The normal immune response is sometimes accompanied by ancillary autoimmune reactions. Their diverse mechanisms involve (1) participation of cryptic antigens with subsequent activation of autoreactive Th1 cells; (2) exposure of intracellular epitopes upon tissue damage; (3) amassing of inflammationspecific autoantigens leading to systemic propagation of immune response with the incrementing role of autoantigens; (4) molecular mimicry based on structural similarities between foreign and host epitopes, resulting in activation of crossreactive T cells and non-specific activation of self-reactive Th1 cells mediated by various TCR dependent and  independent mechanisms [9]. Such reactions are collectively known as “autoimmune/inflammatory syndrome induced by adjuvants (ASIA)”; the term was introduced in 2011 [10]. Meta-analysis reveals about 500 cases of ASIA recorded in 2016–2019, most of them associated with vaccines against hepatitis B, influenza, and HPV [11].

Another meta-analysis assessed for correlations between vaccination and the risks of systemic lupus erythematosus (SLE) or rheumatoid arthritis to show significant correlation with the risk of SLE [12]. In women, SLE has been associated with autoimmune oophoritis leading to premature ovarian failure, which proves that rheumatoid conditions may result in infertility. Moreover, about one third of female patients with SLE develop the antiphospholipid syndrome accompanied by recurrent pregnancy losses and thromboembolic complications in connection with thrombocytopenia and antiphospholipid antibody (aPL) persistence. The antiphospholipid syndrome etiology clearly involves molecular mimicry based on the homology between certain exogenous agents and selfantigens, and the resulting cross-reactivity of corresponding antibodies. For instance, IgM antibodies produced in response to immunization with tetanus toxoid also react with cardiolipin and β2-glycoprotein I (β2GPI) self-antigens [13].

It should be noted that Gam-COVID-Vac is a combined vector vaccine and does not contain adjuvants. Preliminary data on the influence of Gam-COVID-Vac on the levels of aPL to cardiolipin (anti-CL), β2GPI (anti-β2GPI), annexin V (antiAnV), and phosphatidylserine (anti-PS) have been published. According to the results of examination for 51 vaccinated female participants, immunization with Gam-COVID-Vac (Sputnik V) caused no elevation in circulating aPL levels [6]. The lack of correlation between circulating levels of aPL, follicle-stimulating hormone (FSH), and anti-müllerian hormone (AMH) indirectly confirmed the lack of negative impact on female reproductive potential.

A more dedicated assessment of the vaccination safety in terms of reproductive health requires studying a wide range of autoantibodies involved in the development of systemic autoimmune diseases before and after vaccination on more representative samples of reproductive age women.
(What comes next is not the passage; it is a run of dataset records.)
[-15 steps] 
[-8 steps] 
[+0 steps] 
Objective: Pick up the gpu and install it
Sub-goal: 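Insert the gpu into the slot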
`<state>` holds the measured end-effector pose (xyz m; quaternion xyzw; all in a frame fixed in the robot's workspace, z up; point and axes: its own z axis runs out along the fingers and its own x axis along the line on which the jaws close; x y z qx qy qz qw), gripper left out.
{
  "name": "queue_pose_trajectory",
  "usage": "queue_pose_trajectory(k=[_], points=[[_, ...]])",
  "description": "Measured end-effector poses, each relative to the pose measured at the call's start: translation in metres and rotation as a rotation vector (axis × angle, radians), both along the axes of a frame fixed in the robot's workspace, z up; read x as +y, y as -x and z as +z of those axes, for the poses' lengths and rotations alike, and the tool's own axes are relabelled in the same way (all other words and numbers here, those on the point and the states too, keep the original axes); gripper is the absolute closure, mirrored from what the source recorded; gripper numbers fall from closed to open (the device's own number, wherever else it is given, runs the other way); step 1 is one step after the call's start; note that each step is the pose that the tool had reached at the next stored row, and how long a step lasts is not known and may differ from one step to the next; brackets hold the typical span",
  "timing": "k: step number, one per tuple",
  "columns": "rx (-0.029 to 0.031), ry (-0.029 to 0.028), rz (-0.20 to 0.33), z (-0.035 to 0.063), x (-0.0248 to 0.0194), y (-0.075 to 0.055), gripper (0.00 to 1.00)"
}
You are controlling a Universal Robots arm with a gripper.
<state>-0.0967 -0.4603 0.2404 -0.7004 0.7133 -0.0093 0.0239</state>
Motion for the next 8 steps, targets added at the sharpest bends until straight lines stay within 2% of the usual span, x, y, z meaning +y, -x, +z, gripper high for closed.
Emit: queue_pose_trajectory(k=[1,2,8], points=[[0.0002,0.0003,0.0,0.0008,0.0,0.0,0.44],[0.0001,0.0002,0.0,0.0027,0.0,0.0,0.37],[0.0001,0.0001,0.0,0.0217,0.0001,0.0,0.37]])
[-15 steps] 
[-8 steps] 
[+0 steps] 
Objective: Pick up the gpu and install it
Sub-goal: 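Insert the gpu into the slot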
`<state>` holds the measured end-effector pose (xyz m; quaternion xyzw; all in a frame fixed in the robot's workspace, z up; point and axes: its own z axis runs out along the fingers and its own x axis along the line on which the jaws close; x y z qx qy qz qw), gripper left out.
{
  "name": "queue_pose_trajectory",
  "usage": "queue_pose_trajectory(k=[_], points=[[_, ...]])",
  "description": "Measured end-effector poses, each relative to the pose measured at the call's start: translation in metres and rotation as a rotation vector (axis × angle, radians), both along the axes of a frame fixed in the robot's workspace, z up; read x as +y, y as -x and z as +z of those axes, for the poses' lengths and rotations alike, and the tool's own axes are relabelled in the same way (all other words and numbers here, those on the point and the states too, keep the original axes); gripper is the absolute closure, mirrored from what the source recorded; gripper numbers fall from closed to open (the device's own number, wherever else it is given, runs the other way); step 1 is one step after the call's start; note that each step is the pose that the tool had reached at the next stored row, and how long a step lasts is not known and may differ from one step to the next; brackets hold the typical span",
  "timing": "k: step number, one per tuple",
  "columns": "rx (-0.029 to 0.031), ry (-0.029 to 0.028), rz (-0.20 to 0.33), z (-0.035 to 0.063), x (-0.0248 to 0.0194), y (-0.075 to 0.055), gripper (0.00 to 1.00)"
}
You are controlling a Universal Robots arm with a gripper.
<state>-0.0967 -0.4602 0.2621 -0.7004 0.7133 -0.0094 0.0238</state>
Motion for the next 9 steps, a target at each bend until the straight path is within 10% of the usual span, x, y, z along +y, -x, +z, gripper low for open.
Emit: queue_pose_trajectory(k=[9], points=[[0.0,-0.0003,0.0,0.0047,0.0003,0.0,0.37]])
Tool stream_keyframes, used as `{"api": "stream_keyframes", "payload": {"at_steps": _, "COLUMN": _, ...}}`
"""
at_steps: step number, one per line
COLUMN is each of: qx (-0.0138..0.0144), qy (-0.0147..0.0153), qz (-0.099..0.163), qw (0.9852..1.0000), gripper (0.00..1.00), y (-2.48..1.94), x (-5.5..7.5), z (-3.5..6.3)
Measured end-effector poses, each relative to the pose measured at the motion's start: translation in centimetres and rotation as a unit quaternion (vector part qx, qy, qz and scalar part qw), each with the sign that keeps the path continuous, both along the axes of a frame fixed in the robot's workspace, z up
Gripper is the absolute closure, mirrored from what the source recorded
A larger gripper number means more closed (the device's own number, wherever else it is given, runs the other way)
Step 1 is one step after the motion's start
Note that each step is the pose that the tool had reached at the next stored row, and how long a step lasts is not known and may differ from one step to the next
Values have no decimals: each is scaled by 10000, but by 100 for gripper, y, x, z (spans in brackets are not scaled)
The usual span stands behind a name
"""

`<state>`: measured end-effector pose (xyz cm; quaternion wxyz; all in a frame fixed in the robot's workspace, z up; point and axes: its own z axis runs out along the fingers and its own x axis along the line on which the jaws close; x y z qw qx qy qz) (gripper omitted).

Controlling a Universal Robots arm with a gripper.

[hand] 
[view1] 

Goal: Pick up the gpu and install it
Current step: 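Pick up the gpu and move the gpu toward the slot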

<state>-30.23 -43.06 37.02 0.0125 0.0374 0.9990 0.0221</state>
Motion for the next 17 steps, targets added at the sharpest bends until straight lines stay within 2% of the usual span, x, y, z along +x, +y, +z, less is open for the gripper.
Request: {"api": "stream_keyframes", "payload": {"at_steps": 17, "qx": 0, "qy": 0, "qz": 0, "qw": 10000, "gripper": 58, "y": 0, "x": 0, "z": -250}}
This study evaluates endogenous levels of self-reactive antibodies and hormones, associated with ovarian reserve, before and after immunization with the domestically developed Gam-COVID-Vac combined vector vaccine against SARS-CoV-2, to check for possible reproductive sequelae of the vaccination.

METHODS

This prospective study was carried out at the Kulakov National Medical Research Center for Obstetrics, Gynecology and Perinatology, Moscow, Russia. The participants (n = 120) were enrolled within the period from December, 2020 to December, 2021; all participants received immunization with the GamCOVID-Vac combined vector vaccine for the prophylaxis of SARS-CoV-2-induced new coronavirus infection. The inclusion criteria were as follows: age 18–49 years; preserved menstrual function; negative PCR test for SARS-CoV-2 RNA and negative tests for IgM and IgG antibodies to SARSCoV-2 (before vaccination); no clinical history of COVID-19; and no contact with COVID-19 cases for at least 14 days prior to the start of the study. The non-inclusion criteria were as follows: listed contraindications for Gam-COVID-Vac use; pregnancy and lactation; acute inflammatory and infectious diseases; rheumatic diseases; oncological diseases of any localization; hormone therapy affecting the menstrual cycle; immunomodulatory therapy; or vaccination within three months preceding the enrollment. Patients with decreased ovarian reserve (FSH >12 mIU/mL and antral follicle count (AFC) below six in both ovaries) or morbid obesity (BMI ≥ 40.0 kg/m²) were not included in the study. The exclusion criteria were COVID-19 during the vaccination period, pronounced side effects of immunization requiring the abolition of the second component, and vaccination refusal.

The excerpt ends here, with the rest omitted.